*** Opening of COLLECTED MATERIAL ***

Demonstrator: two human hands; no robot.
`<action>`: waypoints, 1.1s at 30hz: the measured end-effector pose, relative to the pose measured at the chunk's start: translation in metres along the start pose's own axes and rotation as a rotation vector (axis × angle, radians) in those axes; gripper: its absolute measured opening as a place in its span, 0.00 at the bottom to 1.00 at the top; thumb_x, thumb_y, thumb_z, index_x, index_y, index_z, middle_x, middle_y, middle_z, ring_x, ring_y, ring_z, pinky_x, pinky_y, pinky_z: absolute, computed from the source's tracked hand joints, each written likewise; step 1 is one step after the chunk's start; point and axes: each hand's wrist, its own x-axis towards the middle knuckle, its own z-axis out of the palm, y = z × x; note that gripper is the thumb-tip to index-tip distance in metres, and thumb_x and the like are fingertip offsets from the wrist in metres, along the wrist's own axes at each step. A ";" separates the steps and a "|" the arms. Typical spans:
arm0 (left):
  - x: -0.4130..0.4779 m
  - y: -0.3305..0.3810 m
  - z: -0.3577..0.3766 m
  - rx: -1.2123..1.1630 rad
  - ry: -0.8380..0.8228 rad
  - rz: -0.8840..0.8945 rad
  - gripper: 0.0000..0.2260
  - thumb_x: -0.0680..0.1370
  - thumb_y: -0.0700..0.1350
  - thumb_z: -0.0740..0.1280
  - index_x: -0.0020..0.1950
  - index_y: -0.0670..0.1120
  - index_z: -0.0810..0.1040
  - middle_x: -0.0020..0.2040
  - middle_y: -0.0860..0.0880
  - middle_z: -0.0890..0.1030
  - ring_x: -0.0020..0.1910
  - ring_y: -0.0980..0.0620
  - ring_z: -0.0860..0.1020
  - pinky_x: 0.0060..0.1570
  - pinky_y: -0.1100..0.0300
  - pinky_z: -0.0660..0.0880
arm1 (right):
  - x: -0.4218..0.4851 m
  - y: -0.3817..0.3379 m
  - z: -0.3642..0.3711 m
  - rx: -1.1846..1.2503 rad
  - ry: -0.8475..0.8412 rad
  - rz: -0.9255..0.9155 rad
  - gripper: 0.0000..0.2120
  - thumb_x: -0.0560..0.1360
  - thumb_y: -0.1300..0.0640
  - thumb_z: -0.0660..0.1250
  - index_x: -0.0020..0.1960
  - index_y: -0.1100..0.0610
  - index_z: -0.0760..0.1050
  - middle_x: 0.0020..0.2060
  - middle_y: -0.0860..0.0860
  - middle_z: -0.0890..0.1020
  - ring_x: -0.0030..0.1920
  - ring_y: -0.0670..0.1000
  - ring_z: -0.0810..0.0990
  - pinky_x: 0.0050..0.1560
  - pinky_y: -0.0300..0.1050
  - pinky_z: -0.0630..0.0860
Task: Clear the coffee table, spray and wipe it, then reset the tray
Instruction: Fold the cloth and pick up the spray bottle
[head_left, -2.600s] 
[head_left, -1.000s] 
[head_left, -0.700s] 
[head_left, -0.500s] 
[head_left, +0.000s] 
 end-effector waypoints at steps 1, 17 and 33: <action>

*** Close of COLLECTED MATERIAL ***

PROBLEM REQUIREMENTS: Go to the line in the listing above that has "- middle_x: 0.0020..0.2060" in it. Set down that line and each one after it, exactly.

SOLUTION FOR THIS EXERCISE:
  - middle_x: 0.0020..0.2060
  - middle_y: -0.0860..0.0860
  - middle_z: -0.0890..0.1020
  - ring_x: -0.0030..0.1920
  - ring_y: -0.0670..0.1000
  - ring_z: -0.0810..0.0990
  - pinky_x: 0.0050..0.1560
  - pinky_y: -0.0300..0.1050
  - pinky_z: -0.0630..0.0860
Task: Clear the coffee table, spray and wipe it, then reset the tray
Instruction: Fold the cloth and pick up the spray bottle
[head_left, -2.600s] 
[head_left, -1.000s] 
[head_left, -0.700s] 
[head_left, -0.500s] 
[head_left, +0.000s] 
 end-effector waypoints at steps 1, 17 and 33: <action>

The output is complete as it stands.